In palliation, the aim of pain management is to administer analgesia that is effective but has a half-life of several hours, so pain can be controlled quickly and safely (Barnett, 2001). A short half-life would mean more frequent and unnecessary doses, while a longer half-life is more difficult to titrate safely. Morphine is considered a gold standard in pain relief for end-of-life care because of its 4-hour half-life and the fact it can be administered by various routes, including oral and subcutaneous. Minimal pain and effort are associated with these routes of administration, which contributes to its suitability to manage end-of-life pain. Breakthrough pain can also be controlled with extra doses of the chosen opioid, the most common being morphine or diamorphine in a prehospital setting (Barnett, 2001).
Breakthrough pain
Portenoy et al (2004) defined breakthrough pain as:
‘a transitory exacerbation of pain experienced by the patient who has a relatively stable and adequately controlled baseline (background) pain’.

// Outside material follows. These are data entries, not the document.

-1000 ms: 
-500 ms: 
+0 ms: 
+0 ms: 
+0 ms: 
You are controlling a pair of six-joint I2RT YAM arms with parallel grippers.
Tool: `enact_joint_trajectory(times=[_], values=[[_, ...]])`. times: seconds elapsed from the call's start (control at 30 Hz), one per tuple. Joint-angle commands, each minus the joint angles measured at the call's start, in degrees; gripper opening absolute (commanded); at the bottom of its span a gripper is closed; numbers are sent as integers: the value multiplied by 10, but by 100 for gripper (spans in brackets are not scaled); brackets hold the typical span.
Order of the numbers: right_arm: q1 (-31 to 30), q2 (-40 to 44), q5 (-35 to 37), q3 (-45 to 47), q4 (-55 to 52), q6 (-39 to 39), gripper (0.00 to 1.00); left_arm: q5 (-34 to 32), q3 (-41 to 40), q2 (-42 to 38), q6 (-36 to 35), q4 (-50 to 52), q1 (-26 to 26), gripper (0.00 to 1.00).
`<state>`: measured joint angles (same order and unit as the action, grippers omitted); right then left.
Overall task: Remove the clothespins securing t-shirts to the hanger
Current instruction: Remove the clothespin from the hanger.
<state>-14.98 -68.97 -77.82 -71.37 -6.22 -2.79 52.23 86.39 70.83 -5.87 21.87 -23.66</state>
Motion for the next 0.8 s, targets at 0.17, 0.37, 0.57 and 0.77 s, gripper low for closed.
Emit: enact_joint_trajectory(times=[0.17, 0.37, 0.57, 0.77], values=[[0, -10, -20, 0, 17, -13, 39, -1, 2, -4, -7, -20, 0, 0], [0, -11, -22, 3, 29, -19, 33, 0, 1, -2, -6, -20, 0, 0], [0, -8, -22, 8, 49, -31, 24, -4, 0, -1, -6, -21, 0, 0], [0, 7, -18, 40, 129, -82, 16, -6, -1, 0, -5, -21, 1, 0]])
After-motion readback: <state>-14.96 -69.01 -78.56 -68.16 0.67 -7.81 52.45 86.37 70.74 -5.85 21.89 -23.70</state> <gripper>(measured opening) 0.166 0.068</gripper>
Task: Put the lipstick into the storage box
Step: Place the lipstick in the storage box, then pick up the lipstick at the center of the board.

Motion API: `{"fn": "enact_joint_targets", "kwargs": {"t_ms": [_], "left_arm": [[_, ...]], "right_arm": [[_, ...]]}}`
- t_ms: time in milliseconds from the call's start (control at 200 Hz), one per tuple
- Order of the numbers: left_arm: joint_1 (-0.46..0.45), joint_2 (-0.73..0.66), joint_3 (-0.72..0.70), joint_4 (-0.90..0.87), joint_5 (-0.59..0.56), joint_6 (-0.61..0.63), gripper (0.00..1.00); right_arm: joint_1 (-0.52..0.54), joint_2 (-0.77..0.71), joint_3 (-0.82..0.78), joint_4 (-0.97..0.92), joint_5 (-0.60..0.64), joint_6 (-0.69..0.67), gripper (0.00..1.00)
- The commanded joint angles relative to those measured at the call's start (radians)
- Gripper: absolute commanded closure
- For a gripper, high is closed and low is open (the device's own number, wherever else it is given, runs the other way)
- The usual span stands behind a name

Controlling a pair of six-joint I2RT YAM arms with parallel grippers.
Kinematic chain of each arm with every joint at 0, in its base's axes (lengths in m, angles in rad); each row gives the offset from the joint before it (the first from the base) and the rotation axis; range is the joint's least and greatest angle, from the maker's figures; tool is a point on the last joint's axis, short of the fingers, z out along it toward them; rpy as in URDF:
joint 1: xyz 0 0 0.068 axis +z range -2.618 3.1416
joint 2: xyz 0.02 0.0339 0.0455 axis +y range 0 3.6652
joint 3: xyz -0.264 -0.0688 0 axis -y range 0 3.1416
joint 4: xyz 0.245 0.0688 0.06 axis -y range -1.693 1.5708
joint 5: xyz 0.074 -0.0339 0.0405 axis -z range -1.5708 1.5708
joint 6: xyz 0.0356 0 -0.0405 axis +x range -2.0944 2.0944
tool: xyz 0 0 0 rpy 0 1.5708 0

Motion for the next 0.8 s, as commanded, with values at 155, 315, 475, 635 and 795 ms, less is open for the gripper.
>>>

Breakthrough pain is a common problem in people with cancer and is associated with significant distress for the patient. Breakthrough pain typically has a rapid onset (a median time of 3 minutes for peak pain), a duration of 30–60 minutes and a high severity. Assessing the patient's pain is key to determining the appropriate management of breakthrough pain in patients with cancer (Caraceni et al, 2013). This assessment should include questions about pain to determine if the patient is experiencing breakthrough pain.
Limitations
The current article has some limitations worth mentioning. Some of the evidence is taken from non-UK settings so care must be taken when considering the extent to which practice can be altered based on this evidence. This is not designed as an in-depth review on which to base practice; rather it provides an overview of evidence for the practitioner to consider in their management of this group of patients.
Conclusion
Common symptoms in end-of-life care can usually be managed effectively in the home. Breathlessness can be managed with a mix of non-pharmacological methods and, if appropriate, low-dose opioids to reduce the feeling of breathlessness. Breakthrough pain can be managed with anticipatory medications and/or opioids. End-of-life emergencies, such as neutropenic sepsis, should be identified early in assessment and treated as emergencies. The aim of good care at the end of life is to enable a patient to die symptom-free, with dignity and in accordance with their wishes. An evidence-based approach to common symptoms can help the practitioner to achieve this.